The Journal of Projective Psychology had folded in 1988, and since then, the Rorschach technique, and the ORT have been fighting hard, with limited success, to justify their inclusion in psychological assessment.

Their argument focuses on the value of noting "the internal working model, the template of future relationships, the depth of attachment and the nature of the anxieties" of the studied individual. The increasing use of neuro-psychology to locate the time, if not the nature, of trauma, is being harnessed in its defence.

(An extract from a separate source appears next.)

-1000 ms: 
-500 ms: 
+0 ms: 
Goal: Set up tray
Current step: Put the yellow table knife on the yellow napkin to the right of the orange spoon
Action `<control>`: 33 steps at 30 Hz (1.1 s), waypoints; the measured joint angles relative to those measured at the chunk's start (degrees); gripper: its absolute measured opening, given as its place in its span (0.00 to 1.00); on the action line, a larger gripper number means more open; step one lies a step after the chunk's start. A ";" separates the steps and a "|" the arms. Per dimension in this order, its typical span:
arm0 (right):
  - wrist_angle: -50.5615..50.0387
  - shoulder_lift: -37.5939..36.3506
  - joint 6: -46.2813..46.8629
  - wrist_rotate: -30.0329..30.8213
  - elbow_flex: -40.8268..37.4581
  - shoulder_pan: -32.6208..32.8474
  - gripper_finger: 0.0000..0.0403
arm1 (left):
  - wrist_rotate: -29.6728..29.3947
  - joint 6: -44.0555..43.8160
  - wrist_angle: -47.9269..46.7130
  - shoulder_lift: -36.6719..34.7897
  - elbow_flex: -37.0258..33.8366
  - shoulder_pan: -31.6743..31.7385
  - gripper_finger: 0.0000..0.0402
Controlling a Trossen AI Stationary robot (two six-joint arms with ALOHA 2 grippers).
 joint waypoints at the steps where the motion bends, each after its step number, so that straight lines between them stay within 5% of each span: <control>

None of this ascription which humans put on objects will come as any surprise to qualitative researchers. It is perhaps the clinically rigorous structured method of interpretation from which we can learn the most - as well as the testing, over time, in order to detect change, of personification attributes of a brand - a strategic rather than tactical use.

The workshop was weakened by the absence of the much-mentioned detractors of projective techniques and the day had a muted and disengaged feeling to it which I find prevalent in public sector forums and which, again and again, makes me appreciate the more extrovert and challenging environment of our own industry.

The coup de grace, however, was the revelation that, within some prisons, the length of custody of an inmate can be dependent on the interpretation of his/her figure drawings.

This made me worry a lot less about the reliability and validity of my own practice, but to worry a lot more about the drawing doodles I leave in briefing meetings all over the country!